§ **Goal of the exercise**: Retype, word for word, each line between the lines holding "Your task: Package" and "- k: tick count", inclusive, and leave the rest of the data alone.

[Given records]

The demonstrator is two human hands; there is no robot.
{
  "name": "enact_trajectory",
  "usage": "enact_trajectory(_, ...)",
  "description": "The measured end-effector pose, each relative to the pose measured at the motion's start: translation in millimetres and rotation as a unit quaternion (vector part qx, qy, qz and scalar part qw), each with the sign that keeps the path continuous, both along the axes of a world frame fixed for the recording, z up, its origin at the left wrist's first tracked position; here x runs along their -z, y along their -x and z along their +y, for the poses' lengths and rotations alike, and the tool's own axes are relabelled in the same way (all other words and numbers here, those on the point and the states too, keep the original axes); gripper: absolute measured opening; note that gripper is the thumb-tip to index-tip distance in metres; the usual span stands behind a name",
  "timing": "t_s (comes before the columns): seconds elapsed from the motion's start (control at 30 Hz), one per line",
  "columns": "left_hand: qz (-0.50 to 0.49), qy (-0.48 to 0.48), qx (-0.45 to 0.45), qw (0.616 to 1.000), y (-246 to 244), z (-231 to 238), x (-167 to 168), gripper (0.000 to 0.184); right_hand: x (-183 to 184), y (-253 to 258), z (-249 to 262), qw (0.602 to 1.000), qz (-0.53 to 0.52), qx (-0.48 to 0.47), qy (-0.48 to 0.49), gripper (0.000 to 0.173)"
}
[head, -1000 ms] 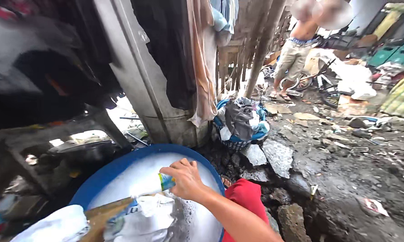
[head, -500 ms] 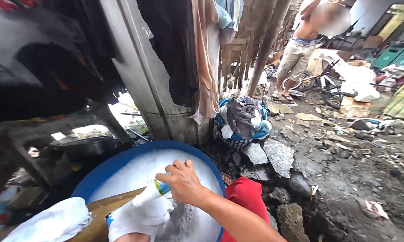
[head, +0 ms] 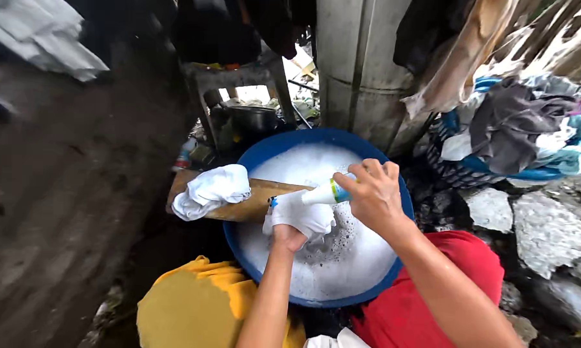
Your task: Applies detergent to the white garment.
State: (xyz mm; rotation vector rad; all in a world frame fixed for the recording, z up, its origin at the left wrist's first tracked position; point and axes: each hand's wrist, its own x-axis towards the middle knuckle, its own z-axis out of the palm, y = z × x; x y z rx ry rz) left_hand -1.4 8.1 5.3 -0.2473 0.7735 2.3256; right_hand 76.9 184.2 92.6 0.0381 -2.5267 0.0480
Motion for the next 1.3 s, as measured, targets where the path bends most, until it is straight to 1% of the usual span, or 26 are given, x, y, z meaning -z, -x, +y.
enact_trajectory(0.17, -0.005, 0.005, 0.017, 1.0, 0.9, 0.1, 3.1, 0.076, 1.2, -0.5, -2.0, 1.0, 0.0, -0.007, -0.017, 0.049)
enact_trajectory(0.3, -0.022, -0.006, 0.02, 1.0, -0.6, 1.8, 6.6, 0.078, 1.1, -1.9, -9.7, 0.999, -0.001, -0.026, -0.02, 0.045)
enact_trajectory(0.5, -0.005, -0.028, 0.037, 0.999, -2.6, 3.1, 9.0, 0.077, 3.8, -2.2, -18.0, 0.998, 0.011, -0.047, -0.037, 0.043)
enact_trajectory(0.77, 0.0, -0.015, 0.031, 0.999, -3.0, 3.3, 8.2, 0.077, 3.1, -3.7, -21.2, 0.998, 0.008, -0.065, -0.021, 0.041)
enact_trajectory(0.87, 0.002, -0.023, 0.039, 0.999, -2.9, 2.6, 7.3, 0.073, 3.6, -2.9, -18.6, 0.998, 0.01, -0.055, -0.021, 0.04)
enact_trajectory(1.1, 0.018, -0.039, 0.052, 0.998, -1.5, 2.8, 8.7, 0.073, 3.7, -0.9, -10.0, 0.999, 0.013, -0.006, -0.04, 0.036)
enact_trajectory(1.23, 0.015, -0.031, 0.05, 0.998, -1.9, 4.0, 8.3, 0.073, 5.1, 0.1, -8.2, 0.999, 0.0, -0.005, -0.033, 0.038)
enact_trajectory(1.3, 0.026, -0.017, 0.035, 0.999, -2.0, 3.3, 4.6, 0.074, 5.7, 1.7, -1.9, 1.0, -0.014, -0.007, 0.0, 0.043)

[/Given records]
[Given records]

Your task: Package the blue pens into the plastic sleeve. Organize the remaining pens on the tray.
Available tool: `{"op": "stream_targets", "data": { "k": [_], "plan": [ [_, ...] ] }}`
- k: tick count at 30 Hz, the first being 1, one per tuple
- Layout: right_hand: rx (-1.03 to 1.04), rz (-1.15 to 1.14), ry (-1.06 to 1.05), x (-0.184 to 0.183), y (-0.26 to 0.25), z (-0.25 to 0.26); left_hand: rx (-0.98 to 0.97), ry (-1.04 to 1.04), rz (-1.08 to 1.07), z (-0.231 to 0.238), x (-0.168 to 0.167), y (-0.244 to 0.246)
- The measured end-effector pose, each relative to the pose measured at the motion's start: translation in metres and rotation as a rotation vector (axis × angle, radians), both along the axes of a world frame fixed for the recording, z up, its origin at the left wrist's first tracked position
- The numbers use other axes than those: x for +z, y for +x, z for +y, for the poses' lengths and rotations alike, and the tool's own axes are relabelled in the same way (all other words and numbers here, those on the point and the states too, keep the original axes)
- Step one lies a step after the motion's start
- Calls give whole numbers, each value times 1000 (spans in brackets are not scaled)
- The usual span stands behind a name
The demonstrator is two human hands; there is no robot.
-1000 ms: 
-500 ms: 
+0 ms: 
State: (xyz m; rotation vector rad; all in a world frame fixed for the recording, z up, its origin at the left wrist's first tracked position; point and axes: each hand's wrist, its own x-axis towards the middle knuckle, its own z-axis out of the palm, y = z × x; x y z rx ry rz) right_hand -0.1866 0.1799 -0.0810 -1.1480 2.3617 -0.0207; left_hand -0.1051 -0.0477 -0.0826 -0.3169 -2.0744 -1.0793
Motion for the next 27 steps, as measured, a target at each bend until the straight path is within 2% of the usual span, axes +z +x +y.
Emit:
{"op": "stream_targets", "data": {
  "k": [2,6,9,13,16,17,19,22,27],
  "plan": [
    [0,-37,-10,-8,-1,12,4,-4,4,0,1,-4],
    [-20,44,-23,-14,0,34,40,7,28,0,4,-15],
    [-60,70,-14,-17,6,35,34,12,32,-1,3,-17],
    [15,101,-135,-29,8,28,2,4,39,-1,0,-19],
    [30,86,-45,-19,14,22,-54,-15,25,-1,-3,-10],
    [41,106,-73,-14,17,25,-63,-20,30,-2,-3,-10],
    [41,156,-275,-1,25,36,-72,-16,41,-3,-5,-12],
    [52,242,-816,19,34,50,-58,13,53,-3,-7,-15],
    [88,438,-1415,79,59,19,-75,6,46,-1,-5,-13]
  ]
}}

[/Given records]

§ **Reply**:
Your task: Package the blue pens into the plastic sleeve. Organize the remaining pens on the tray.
Available tool: `{"op": "stream_targets", "data": { "k": [_], "plan": [ [_, ...] ] }}`
- k: tick count at 30 Hz, the first being 1, one per tuple

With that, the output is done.